Otherwise, get the elbow grease out, and create this yourself, sure.
I am using ffmpeg to split files, but I don’t think it can recognize pauses for that. pydub sounds good, I will check it out.
How much are you using prompt to give instructions to it - and how much does it obey? I have just recently started sending a language of the audio file with it, not sure it helps. Also, it could create a problem if there were some sentences in other languages mixed in, not sure how it would work.
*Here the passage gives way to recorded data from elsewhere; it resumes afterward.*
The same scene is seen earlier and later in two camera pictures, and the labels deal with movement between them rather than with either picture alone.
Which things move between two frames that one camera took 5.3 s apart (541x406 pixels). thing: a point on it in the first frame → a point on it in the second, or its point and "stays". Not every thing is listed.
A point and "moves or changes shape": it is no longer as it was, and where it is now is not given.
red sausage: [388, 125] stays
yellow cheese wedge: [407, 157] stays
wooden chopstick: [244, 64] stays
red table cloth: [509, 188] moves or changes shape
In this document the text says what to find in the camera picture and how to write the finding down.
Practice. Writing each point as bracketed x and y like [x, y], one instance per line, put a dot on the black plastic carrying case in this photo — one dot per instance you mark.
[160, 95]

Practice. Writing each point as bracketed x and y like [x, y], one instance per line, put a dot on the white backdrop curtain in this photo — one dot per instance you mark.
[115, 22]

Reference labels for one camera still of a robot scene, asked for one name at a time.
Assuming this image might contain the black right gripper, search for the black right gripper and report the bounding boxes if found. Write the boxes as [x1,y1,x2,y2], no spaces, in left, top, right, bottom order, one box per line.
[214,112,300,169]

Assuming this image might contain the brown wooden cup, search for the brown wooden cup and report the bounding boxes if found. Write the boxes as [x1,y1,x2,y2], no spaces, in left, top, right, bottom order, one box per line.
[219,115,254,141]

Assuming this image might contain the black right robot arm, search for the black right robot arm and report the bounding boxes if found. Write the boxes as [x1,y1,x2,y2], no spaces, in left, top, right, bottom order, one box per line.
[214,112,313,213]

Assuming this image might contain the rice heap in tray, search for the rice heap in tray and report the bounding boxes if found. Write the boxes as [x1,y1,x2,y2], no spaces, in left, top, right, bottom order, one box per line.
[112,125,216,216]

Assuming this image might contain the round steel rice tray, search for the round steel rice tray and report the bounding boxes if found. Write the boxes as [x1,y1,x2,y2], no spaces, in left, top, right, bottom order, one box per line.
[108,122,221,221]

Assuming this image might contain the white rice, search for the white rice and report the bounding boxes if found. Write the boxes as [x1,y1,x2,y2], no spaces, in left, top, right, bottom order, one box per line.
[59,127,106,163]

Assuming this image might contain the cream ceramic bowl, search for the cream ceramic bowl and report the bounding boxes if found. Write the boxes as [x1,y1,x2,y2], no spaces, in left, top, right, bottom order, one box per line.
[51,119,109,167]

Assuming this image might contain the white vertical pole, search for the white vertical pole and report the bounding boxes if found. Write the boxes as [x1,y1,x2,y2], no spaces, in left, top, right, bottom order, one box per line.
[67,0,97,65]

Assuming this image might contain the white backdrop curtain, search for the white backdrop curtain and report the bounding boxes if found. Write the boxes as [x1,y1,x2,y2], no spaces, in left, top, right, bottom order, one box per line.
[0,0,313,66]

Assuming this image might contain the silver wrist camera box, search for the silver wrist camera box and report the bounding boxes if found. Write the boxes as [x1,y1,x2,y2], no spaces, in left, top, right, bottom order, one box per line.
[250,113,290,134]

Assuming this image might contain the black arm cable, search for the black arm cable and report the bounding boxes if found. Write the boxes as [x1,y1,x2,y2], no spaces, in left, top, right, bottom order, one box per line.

I am now getting fantastic results using prompts like the following :
prompt= (None,“you are a british speaker,please transcribe this into English for me.”
“This will never be in Welsh”
"Do not remove punctuation words like ‘dash’ or ‘new paragraph’
My issue was Whisper removing puntuation words which I process seperately using python code and also using th chat-gtp-4 API.
Whisper iteself did a crazily good thing last week. My user recorded a letter and finished with Best Wishes. She then said “oh sorry, add before best wishes thank you for coming to see me” Whisper transcribed this correctly without transcribing the 'oh sorry part". I couldn’t beleive it!
I was having very similar issues with cut off sentences. As @curt.kennedy mentioned, you can prompt it to your use case. This prompt worked perfectly for me:
“The sentence may be cut off, do not make up words to fill in the rest of the sentence.”
Does that actually work? I thought the prompt was only to inform/influence the formatting of the text, or inclusion of stop-words and specific words/names.
My issue is currently that the end of the transcription is a massive repetition of a single character which completely floods my token limit. It’s infuriating.
The resulting transcription is so large that it seems to mess with the system message to gpt4 when translating. It mentions to omit any needless repetition of words, but that instruction is always ignored.